> _Required work_:
Reply with one number: the count of lines in the listing that contain the string "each".

> _Collected data_:
[Start of section]

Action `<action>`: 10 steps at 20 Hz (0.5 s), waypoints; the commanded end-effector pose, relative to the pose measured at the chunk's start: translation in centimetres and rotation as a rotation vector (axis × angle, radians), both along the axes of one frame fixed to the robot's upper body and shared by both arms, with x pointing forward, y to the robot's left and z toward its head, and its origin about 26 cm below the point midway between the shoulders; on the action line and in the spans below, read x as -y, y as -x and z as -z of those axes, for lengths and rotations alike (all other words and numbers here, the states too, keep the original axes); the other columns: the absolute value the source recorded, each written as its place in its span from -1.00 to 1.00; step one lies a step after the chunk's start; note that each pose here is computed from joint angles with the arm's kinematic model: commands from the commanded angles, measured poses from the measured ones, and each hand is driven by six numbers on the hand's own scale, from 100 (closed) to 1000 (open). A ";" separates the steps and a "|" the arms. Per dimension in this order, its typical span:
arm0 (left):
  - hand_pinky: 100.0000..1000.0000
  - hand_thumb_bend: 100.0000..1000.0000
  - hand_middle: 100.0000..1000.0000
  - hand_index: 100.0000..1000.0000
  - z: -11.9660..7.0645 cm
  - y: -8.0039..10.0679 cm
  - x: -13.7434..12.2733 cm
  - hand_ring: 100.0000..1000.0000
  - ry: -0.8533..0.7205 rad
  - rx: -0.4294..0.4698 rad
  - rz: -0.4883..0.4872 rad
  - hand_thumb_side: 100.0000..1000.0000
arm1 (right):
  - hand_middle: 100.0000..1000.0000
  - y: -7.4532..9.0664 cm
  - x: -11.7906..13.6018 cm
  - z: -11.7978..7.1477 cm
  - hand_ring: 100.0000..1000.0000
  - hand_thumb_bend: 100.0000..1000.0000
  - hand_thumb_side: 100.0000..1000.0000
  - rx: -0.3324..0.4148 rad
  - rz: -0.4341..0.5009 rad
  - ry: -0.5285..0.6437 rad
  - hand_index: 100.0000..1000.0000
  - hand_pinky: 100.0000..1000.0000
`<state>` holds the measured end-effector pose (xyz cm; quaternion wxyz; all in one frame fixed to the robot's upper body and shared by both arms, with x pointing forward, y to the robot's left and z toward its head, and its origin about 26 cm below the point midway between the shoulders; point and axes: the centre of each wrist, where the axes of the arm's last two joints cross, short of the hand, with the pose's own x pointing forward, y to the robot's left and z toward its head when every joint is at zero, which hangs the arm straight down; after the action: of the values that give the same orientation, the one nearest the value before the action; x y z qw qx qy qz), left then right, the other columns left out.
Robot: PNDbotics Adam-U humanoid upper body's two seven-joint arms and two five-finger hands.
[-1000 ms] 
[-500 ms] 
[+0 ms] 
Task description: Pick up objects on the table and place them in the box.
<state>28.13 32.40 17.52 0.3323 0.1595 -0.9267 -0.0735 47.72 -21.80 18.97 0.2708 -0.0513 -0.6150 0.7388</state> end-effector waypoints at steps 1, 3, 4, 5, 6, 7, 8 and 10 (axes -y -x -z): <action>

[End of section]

> _Result of the exercise_:
2